*How to complete this task*
Among the lines below, a stretch begins at the one with "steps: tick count" and ends at the one with "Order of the". Repeat that stretch exactly, ends included.

*** Exercise data ***

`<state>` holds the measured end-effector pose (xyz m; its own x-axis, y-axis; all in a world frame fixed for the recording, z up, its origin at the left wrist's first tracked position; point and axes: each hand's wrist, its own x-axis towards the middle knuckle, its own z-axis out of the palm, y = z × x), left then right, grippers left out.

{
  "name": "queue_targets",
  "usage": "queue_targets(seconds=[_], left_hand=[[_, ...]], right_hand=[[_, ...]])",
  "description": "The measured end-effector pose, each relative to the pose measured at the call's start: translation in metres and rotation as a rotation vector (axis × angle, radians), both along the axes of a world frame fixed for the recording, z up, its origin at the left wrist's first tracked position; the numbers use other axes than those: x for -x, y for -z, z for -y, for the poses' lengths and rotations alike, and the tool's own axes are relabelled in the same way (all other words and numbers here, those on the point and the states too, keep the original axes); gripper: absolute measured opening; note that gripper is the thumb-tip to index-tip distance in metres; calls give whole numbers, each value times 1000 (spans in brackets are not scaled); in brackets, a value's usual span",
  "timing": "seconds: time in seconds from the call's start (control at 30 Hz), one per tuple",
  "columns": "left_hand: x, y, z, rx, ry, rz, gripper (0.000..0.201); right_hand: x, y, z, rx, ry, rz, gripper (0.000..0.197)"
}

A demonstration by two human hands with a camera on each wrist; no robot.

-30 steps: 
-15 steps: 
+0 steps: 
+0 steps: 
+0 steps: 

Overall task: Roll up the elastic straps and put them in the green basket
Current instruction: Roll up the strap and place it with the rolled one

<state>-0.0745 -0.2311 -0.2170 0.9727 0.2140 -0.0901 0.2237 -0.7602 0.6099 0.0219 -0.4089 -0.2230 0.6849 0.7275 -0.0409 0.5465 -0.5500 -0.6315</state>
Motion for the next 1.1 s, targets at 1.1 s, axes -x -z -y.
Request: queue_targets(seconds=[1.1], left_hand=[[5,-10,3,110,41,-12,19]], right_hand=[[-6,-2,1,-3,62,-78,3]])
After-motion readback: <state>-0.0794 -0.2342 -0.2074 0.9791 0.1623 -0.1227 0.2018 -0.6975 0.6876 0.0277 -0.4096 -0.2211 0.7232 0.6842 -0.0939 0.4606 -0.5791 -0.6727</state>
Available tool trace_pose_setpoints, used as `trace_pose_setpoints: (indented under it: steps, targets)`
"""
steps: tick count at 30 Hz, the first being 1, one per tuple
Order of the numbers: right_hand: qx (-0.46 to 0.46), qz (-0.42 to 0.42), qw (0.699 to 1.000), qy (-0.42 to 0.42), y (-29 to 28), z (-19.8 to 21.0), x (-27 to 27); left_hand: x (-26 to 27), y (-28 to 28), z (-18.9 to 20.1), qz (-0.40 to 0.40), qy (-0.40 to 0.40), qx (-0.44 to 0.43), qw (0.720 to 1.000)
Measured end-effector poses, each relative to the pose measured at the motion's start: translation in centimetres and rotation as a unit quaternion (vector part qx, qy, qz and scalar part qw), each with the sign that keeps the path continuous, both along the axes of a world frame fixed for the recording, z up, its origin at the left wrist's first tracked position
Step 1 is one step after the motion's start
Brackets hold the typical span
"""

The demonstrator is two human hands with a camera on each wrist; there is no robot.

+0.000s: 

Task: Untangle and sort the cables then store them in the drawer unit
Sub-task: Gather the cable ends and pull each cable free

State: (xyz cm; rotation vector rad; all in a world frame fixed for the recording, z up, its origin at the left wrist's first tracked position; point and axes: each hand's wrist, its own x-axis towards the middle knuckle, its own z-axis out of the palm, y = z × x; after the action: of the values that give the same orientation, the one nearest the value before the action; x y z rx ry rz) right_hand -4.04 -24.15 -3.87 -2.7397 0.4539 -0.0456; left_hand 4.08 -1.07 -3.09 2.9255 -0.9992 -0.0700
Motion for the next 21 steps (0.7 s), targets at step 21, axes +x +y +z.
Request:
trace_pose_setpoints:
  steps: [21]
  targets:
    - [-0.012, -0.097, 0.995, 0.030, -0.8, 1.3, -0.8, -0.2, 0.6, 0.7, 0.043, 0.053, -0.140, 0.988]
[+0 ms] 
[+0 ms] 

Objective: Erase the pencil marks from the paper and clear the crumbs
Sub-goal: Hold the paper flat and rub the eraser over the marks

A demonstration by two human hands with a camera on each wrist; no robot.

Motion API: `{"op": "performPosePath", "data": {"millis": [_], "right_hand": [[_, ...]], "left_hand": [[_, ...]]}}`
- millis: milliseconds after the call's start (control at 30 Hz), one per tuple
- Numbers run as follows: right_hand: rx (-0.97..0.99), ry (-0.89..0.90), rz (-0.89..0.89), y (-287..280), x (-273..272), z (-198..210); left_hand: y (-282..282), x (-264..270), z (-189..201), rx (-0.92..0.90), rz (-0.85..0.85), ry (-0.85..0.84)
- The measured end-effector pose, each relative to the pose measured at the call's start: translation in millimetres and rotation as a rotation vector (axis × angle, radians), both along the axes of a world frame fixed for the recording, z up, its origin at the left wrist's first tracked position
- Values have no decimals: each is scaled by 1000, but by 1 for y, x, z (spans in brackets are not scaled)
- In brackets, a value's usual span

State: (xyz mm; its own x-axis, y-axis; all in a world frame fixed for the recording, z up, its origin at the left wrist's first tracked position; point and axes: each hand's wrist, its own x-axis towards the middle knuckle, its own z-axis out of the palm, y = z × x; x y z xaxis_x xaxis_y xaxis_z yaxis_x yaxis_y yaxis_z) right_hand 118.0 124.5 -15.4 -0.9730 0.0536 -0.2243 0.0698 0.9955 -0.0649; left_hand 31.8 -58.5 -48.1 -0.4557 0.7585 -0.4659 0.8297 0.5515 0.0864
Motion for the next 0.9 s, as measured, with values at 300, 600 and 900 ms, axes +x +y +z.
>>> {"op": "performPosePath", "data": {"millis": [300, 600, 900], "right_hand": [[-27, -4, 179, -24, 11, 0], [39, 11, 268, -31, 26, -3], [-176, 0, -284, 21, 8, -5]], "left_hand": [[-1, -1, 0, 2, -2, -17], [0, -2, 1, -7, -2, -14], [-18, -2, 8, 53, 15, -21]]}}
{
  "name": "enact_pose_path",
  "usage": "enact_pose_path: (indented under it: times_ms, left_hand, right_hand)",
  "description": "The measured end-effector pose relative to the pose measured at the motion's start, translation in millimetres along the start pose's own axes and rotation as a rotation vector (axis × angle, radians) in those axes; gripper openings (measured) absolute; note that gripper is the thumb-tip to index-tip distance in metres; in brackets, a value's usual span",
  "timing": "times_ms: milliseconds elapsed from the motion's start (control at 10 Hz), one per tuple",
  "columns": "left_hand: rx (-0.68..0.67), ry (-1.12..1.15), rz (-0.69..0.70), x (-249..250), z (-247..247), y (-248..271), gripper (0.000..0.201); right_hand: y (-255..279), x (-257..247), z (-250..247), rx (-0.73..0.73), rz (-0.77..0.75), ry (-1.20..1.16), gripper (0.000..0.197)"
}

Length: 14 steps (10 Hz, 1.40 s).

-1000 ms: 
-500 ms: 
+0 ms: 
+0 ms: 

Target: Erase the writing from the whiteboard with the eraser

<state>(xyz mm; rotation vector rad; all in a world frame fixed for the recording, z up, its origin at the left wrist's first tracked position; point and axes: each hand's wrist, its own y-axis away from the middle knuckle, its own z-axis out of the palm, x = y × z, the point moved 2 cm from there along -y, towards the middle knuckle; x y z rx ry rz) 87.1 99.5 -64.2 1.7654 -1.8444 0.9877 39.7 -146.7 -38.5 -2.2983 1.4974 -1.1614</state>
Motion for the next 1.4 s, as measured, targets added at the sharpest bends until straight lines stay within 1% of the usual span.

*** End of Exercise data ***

*Expected answer*
steps: tick count at 30 Hz, the first being 1, one per tuple
Order of the numbers: right_hand: qx (-0.46 to 0.46), qz (-0.42 to 0.42), qw (0.699 to 1.000), qy (-0.42 to 0.42), y (-29 to 28), z (-19.8 to 21.0), x (-27 to 27); left_hand: x (-26 to 27), y (-28 to 28), z (-18.9 to 20.1), qz (-0.40 to 0.40), qy (-0.40 to 0.40), qx (-0.44 to 0.43), qw (0.720 to 1.000)

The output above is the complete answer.